Zur diesjährigen Festspielzeit präsentiert der Hangar-7 in Salzburg einen außergewöhnlichen Künstler: Jos Pirkner, der Osttiroler Bildhauer, überrascht das Publikum neben malerischen Arbeiten besonders mit fulminanten Skulpturen.
In der Ausstellung Jos Pirkner – Material, Form und Raum (ab 31. Juli) werden Arbeiten der jüngeren Vergangenheit als auch Beispiele aus einer ganz neuen Werkgruppe gezeigt: monumentale Stiere aus Bronze. Zur Ausstellung erscheint ein umfangreicher Katalog.
Der Künstler Jos Pirkner weist einen Lebenslauf und ein Werk auf, das nur mit wenigen anderen vergleichbar ist. Seine Ausbildung zum Bildhauer erhielt er in Graz und Salzburg. Dann ging er nach Holland auf die freie Akademie Utrecht um mit dem Atelier Brom, einer weithin bekannten Werkstatt für Gold- und Silberbildhauerei zu arbeiten.
Mit seinen Skulpturen in Silber, Bronze oder Glas hatte Pirkner rasch große Erfolge in Europa und den USA. Über 25 Jahre lebte er in den Niederlanden, wo er sein eigenes Atelier eröffnete, um 1978 wieder nach Osttirol zurückzukehren, wo er seitdem lebt und arbeitet.
Immer schon ist Pirkner von den Ausdrucksmöglichkeiten der menschlichen Figur fasziniert: als Torso, in einzelnen Figuren, aber auch als Paare oder Gruppen von Menschen, ineinander verschlungen oder dynamisch bewegt, für verschiedene Kontexte, Innenräume oder den öffentlichen Raum.
Selber sagt der Künstler dazu: „Nicht die Anatomie ist die Herausforderung für mich, nicht der Körper selbst, sondern seine Sprache. Sie ist vielsagend und eindeutig zugleich.“
Als Beispiele seien genannt die großen Figuren für eine Brunnenanlage in Wattens, der monumentale Brunnen am Sparkassenplatz in Innsbruck oder das Grab für Julien Green, angelehnt an die Geschichte der Jünger von Emmaus, in der Stadthauptpfarrkirche St. Egid von Klagenfurt. Der Schriftsteller (gestorben 1998 in Paris) hatte sich die Bestattung in Kärnten und die Gestaltung des Grabes durch Pirkner gewünscht.
Immer stärker sind in den letzten Jahren Skulpturen von Pferden und Stieren sowie Themen aus alten Mythologien hervorgetreten. Zu ihnen gehören im Besonderen für Jos Pirkner der Visionär Dädalus und sein Sohn Ikarus.

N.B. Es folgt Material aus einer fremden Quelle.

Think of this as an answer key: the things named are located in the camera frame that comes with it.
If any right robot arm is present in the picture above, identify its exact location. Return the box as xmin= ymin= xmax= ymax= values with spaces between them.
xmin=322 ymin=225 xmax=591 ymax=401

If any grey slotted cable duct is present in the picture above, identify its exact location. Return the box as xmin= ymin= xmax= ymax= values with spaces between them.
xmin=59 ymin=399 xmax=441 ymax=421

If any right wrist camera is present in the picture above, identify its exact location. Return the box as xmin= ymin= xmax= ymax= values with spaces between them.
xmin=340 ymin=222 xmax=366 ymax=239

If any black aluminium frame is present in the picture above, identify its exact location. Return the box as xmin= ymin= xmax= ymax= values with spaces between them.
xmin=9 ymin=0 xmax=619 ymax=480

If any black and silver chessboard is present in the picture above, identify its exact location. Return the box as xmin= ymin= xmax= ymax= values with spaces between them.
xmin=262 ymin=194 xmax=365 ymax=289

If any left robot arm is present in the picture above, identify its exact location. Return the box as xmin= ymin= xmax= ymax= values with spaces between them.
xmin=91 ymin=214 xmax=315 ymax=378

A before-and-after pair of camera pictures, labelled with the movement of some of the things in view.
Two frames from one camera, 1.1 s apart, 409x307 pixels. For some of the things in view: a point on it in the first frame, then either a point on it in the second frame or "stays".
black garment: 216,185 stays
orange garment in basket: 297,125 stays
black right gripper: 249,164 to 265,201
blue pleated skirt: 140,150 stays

In den Arbeiten wird die große Imaginationskraft des Bildhauers abermals deutlich, sein inhaltlich und formal kraftvolles und nuanciertes Ausbalancieren zwischen Narration und Abstraktion: Dädalus, der sich und seinen Sohn von Kreta wegbringen und aus Minos‘ Gewalt befreien möchte, doch Land- und Meerweg sind versperrt und so bleibt nur das Hinaufschwingen in die Luft – ein ungeheuerlicher Gedanke, denn nur Götter vermögen zu fliegen.
Doch vermeintliche Unmöglichkeiten, scheinbare Probleme reizen den nimmermüden Künstler erst recht und so startete er jüngst die Erstellung einer 14-teiligen Gruppe von heranstürmenden Stieren, von denen zwei Exemplare beispielhaft in der Hangar-7 Ausstellung zu sehen sind.
Die gesamte Gruppe wird es einmal im Headquarter von Red Bull in Fuschl am See zu sehen geben. Denn auch dieser Bau geht auf Jos Pirkners Idee und Entwurf zurück. Architektur als Fortführung der Bildhauerei. Seine Worte dazu: „Als Bildhauer habe ich nur drei Ausdrucksmittel: das Material, die Form und den Raum“.
© Red Bull
Die Ausstellung im Hangar-7 in Salzburg ist zu sehen vom 31. Juli bis Mitte September 2010.
Anlässlich der Ausstellung erscheint im August 2010 im Heyne Verlag München ein umfangreicher Katalog mit ausführlichen Fotostrecken zum Prozess des Gießens der Stiere in der Bronzegießerei Noack in Berlin und Textbeiträge unter anderem folgender Autoren:
Gert Ammann, Kunsthistoriker, Autor (ehem. Direktor des Tiroler Landesmuseums Innsbruck).
Andreas Hapkemeyer, Kunsthistoriker, Kurator (Museion - Museum für moderne und zeitgenössische Kunst Bozen).
Katharina Helwig, Kunsthistorikerin und Kritikerin, Berlin.